## [What the exercise asks]
Copy out all the records, word for word.

(Data records)
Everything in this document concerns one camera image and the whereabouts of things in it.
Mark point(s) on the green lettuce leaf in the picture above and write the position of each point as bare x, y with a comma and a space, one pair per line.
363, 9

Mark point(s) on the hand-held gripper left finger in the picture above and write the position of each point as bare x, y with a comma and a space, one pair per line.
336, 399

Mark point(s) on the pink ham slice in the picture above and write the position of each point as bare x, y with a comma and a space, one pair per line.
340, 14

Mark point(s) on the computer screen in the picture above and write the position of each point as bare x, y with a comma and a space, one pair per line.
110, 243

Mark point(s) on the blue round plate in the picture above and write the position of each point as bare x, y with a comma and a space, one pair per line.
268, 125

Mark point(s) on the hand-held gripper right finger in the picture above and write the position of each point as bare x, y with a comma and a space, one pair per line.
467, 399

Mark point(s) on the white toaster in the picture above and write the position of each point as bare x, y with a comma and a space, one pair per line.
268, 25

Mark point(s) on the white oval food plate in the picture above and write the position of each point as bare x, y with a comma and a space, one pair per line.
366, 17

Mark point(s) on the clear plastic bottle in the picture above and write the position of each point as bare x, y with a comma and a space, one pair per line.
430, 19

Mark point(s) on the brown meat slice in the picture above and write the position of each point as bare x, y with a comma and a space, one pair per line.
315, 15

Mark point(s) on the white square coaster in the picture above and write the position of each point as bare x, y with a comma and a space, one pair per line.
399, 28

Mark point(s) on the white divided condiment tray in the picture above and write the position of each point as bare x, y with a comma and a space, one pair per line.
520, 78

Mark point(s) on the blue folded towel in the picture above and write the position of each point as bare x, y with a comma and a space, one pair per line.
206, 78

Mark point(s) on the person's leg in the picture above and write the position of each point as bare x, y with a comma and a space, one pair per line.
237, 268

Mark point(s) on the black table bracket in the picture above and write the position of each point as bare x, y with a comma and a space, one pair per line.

## [Output below]
Everything in this document concerns one camera image and the whereabouts of things in it.
Mark point(s) on the green lettuce leaf in the picture above and write the position of each point as bare x, y with a comma and a space, one pair per line.
363, 9

Mark point(s) on the hand-held gripper left finger in the picture above and write the position of each point as bare x, y with a comma and a space, one pair per line.
336, 399

Mark point(s) on the pink ham slice in the picture above and write the position of each point as bare x, y with a comma and a space, one pair per line.
340, 14

Mark point(s) on the computer screen in the picture above and write the position of each point as bare x, y with a comma and a space, one pair per line.
110, 243

Mark point(s) on the blue round plate in the picture above and write the position of each point as bare x, y with a comma and a space, one pair per line.
268, 125

Mark point(s) on the hand-held gripper right finger in the picture above and write the position of each point as bare x, y with a comma and a space, one pair per line.
467, 399

Mark point(s) on the white toaster in the picture above and write the position of each point as bare x, y with a comma and a space, one pair per line.
268, 25

Mark point(s) on the white oval food plate in the picture above and write the position of each point as bare x, y with a comma and a space, one pair per line.
366, 17

Mark point(s) on the clear plastic bottle in the picture above and write the position of each point as bare x, y with a comma and a space, one pair per line.
430, 19

Mark point(s) on the brown meat slice in the picture above and write the position of each point as bare x, y with a comma and a space, one pair per line.
315, 15

Mark point(s) on the white square coaster in the picture above and write the position of each point as bare x, y with a comma and a space, one pair per line.
399, 28

Mark point(s) on the white divided condiment tray in the picture above and write the position of each point as bare x, y with a comma and a space, one pair per line.
520, 78

Mark point(s) on the blue folded towel in the picture above and write the position of each point as bare x, y with a comma and a space, one pair per line.
206, 78

Mark point(s) on the person's leg in the picture above and write the position of each point as bare x, y with a comma and a space, one pair per line.
237, 268

Mark point(s) on the black table bracket in the picture above and write the position of each point as bare x, y with a comma and a space, one pair per line.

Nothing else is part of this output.